S’il est légitime pour tout congolais de nourrir des ambitions sur la prise du pouvoir politique, Nazem Nazembe a de quoi faire révolter la conscience. L’homme est député provincial pour la Province du Katanga. D’origine libanaise, il s’est naturalisé congolais en toute légalité. Donc, sur ce point il n’y a rien à lui reprocher. Seulement voilà, Nazem Nazembe passe la quasi-totalité de son temps à vilipender le Premier ministre qu’il accuse facilement de défaillant. Gizenga, a-t-il pris l’habitude de débiter, ne serait pas à la hauteur de ses engagements vis-à-vis de la Nation. Si on peut concéder à Nazem son jugement inique sur l’action du Premier ministre, en revanche, il est difficile d’admettre qu’un personnage aussi immoral que lui puisse valablement remplacer Fundji. Sa candidature présente beaucoup de faiblesses. Pas plus tard que ce mercredi 16 avril 2008, Nazem Nazembe, ancien président du FC Lupopo, a été entendu par ses collègues à l’Assemblée provinciale. C’était sur une salle affaire de réquisition d’une maison appartenant à Rashidi Mulalo. Pour la petite histoire, Nazem avait chargé son cousin Jiabel, qui travaille chez lui, de signer un contrat de location de la maison. On ne sait par quelle magie, au jour d’aujourd’hui, la même maison est devenue la propriété de Jiabel. A la plénière de mercredi, le député Nazem a eu difficile à trouver des arguments pour convaincre ses collègues.

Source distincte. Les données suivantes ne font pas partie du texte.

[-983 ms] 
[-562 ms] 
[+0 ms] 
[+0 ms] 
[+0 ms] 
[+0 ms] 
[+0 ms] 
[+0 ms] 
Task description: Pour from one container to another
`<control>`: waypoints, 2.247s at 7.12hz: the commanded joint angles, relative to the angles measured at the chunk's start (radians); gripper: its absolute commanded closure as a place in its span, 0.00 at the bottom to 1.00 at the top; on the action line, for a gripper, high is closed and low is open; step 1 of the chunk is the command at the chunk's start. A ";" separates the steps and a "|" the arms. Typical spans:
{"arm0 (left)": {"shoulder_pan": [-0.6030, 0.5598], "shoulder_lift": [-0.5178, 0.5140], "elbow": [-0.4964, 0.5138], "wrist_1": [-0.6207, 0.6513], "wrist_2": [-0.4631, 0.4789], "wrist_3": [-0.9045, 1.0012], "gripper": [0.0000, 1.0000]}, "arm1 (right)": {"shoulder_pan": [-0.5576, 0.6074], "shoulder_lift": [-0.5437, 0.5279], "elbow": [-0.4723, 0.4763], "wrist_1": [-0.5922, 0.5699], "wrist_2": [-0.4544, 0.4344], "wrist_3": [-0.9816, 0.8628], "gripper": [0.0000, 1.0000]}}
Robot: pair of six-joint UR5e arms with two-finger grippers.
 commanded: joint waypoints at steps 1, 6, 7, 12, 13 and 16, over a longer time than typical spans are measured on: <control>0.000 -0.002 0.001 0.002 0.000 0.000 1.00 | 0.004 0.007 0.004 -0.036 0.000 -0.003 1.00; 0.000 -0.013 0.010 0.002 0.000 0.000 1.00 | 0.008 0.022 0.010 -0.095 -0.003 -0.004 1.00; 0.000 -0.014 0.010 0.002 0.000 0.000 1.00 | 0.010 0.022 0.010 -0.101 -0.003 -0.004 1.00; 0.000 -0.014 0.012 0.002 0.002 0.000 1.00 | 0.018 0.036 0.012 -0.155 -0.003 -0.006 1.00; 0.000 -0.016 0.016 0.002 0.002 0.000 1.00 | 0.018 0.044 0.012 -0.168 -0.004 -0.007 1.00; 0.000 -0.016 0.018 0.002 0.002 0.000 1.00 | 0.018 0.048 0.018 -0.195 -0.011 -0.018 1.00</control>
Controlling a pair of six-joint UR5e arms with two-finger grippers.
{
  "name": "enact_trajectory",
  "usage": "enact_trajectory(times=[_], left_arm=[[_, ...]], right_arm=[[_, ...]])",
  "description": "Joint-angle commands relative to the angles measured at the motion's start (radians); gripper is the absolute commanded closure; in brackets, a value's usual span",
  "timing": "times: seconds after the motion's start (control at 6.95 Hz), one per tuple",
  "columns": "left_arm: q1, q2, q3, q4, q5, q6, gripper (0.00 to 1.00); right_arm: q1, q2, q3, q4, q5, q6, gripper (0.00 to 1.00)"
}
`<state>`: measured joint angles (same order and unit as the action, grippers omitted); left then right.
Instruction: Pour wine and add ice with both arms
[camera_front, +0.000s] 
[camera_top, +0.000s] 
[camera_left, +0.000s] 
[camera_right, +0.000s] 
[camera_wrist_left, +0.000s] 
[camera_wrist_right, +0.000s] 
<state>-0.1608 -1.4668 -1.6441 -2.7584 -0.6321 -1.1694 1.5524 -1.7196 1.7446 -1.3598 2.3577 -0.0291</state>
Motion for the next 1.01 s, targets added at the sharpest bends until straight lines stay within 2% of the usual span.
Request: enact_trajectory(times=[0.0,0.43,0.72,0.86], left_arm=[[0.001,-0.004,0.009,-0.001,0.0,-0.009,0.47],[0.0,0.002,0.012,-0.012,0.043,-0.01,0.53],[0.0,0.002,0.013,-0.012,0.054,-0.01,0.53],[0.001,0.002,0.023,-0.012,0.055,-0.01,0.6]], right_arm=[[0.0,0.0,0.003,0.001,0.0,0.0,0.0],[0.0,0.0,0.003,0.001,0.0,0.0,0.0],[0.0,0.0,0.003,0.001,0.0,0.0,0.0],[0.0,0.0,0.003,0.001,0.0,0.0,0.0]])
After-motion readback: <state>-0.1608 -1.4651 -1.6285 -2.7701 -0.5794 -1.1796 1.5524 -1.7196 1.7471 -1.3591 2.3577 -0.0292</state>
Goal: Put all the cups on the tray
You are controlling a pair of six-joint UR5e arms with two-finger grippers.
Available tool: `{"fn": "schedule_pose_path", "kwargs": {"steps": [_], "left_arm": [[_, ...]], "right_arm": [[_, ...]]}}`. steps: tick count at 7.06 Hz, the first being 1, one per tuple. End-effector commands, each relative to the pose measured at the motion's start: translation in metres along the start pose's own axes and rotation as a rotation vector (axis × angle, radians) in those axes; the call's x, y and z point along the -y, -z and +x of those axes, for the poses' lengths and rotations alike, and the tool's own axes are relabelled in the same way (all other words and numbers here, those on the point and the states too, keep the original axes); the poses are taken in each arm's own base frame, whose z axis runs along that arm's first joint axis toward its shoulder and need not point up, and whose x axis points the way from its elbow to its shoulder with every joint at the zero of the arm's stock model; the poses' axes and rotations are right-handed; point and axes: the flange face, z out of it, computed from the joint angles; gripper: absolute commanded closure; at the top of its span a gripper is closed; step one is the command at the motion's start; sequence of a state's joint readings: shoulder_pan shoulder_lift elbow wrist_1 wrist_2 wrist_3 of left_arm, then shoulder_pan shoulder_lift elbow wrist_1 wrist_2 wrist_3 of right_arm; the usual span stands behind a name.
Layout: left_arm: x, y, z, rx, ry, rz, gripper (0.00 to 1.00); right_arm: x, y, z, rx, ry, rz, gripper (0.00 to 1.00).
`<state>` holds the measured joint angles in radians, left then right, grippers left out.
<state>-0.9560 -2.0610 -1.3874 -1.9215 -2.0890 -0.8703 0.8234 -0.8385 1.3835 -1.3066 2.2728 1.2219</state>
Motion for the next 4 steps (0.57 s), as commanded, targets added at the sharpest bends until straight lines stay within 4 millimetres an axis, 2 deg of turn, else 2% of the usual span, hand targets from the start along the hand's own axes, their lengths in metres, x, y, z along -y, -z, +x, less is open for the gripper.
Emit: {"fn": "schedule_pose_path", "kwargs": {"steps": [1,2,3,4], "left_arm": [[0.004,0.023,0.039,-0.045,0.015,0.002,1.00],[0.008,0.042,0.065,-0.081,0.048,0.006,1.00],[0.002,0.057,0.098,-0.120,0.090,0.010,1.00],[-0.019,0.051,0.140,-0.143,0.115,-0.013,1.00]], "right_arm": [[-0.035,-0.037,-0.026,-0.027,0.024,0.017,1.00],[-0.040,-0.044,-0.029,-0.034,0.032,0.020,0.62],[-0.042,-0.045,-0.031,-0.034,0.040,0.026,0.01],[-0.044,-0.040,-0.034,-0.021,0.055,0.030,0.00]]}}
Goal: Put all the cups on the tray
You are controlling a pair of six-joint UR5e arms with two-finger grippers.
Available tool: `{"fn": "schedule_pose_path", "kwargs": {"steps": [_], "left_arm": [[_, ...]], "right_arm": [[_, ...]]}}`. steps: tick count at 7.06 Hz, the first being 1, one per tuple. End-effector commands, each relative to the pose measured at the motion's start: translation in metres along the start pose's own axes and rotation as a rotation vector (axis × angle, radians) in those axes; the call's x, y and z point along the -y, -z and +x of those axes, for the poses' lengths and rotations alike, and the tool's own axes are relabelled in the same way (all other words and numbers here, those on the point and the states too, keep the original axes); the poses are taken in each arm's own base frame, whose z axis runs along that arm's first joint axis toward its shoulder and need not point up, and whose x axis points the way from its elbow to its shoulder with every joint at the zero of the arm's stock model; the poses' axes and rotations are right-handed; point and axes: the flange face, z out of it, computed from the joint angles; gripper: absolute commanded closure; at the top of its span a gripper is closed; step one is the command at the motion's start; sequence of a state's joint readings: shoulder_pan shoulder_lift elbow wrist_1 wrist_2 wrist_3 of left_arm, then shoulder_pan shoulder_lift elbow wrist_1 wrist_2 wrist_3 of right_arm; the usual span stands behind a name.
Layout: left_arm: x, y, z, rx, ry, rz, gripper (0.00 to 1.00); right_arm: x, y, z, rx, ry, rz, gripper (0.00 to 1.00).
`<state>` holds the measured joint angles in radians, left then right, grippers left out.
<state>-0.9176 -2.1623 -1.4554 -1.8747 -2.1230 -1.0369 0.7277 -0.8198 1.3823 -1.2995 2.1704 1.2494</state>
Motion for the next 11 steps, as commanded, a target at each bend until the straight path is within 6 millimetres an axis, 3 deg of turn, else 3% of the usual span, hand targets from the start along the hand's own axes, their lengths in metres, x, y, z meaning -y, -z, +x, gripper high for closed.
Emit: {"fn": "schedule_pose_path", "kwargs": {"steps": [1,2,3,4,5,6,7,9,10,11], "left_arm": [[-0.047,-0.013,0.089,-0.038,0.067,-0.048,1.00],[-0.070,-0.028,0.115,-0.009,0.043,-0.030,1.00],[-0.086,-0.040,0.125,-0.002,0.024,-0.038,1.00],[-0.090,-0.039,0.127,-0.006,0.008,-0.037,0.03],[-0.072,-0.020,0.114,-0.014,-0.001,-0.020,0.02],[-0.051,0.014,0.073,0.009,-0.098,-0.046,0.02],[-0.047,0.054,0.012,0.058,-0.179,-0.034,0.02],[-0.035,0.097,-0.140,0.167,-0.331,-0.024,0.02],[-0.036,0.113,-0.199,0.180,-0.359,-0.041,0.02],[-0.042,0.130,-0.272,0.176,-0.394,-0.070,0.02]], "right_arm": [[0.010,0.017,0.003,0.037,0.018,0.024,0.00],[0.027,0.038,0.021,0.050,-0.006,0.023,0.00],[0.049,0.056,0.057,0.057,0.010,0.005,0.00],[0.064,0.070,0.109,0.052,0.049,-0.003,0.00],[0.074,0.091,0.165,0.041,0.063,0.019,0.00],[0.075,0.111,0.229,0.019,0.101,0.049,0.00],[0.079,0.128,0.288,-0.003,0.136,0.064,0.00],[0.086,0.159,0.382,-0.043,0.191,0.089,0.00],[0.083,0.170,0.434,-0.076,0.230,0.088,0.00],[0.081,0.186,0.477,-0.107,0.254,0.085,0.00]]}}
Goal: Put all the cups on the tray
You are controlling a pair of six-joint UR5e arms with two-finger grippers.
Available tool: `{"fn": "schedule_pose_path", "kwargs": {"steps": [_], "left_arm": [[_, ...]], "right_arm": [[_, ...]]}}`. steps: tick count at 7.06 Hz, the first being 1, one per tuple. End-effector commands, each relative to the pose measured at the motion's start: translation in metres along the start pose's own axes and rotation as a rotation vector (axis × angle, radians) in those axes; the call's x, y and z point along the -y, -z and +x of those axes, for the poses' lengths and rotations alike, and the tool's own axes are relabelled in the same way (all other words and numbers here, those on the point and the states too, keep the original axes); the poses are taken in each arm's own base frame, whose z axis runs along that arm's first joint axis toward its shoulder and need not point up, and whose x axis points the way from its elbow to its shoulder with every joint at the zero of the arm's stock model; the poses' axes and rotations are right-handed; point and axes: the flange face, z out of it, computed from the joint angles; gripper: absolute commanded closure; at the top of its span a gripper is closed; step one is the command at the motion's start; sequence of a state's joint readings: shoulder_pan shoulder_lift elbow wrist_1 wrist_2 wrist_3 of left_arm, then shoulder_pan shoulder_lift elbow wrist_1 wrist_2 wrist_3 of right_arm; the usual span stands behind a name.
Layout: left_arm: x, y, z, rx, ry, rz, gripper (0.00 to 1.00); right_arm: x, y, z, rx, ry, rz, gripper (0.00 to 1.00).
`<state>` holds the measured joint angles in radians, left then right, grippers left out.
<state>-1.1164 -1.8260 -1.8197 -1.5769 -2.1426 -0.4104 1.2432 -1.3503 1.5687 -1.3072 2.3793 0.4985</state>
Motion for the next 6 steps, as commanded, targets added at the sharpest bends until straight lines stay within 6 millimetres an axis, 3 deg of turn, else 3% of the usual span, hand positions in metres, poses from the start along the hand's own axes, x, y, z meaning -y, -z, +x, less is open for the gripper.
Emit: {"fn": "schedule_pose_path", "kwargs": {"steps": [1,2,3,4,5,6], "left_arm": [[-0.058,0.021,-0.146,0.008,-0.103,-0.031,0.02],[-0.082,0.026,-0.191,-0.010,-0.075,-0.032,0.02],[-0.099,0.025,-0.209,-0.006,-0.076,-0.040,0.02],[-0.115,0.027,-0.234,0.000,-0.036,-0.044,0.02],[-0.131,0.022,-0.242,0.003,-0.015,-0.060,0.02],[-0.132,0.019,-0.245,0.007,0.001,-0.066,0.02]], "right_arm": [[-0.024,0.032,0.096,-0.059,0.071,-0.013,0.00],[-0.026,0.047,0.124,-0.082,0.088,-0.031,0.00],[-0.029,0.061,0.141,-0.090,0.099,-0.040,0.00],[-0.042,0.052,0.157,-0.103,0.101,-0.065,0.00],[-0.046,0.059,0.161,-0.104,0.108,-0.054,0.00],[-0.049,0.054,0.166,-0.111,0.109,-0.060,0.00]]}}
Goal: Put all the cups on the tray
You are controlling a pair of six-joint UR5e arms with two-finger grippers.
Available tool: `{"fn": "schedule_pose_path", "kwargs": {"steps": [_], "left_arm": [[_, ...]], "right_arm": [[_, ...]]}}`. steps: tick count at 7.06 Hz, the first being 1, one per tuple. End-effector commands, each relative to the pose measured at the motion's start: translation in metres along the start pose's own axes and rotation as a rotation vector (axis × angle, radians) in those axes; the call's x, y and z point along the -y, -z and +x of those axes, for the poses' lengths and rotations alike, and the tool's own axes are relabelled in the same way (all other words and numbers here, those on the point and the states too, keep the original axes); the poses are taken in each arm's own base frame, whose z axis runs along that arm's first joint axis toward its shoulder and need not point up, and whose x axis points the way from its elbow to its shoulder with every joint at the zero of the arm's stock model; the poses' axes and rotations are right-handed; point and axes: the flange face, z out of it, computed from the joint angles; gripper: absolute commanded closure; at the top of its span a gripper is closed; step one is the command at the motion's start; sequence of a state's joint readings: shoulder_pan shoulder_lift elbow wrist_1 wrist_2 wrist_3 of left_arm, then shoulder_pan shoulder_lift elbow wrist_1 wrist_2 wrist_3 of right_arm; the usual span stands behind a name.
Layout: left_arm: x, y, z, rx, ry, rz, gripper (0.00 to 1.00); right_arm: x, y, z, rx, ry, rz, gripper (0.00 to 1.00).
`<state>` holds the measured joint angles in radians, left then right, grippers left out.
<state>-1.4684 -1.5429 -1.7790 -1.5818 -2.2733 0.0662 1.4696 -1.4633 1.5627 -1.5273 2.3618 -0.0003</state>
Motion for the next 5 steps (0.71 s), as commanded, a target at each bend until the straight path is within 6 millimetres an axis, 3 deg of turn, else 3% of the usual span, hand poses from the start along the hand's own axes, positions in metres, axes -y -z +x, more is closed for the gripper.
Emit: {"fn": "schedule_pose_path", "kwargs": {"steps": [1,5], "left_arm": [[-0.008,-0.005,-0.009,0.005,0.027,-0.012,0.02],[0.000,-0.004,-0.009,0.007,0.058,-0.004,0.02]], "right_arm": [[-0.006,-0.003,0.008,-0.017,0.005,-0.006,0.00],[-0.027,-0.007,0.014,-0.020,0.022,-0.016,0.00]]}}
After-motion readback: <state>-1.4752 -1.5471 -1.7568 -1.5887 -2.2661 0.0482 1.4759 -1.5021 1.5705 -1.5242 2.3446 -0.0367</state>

Ne fait pas le poids devant Gizenga
Selon la Constitution, c’est la majorité à l’Assemblée nationale qui désigne le Premier ministre. La bataille ne se joue pas comme l’espère Nazem dans une Assemblée provinciale, fût-elle du Katanga. Qui plus, Antoine Gizenga a construit une solide base politique à l’Ouest de la RDC. Et il détient, entre ses mains, l’accord électoral sur le partage du pouvoir signé avec Joseph Kabila au Grand Hôtel Kinshasa. Gizenga a une histoire nationale. Dans l’arène politique congolaise, Fundji est le seul qui soit apte à combattre la corruption. On l’a vu en action entrain de récupérer les biens et immeubles de l’Etat. Nazem Nazembe aura beau clamé sa bonne volonté de diriger le pays, il fui faudra attendre que son heure sonne. Et ce n’est pas pour demain.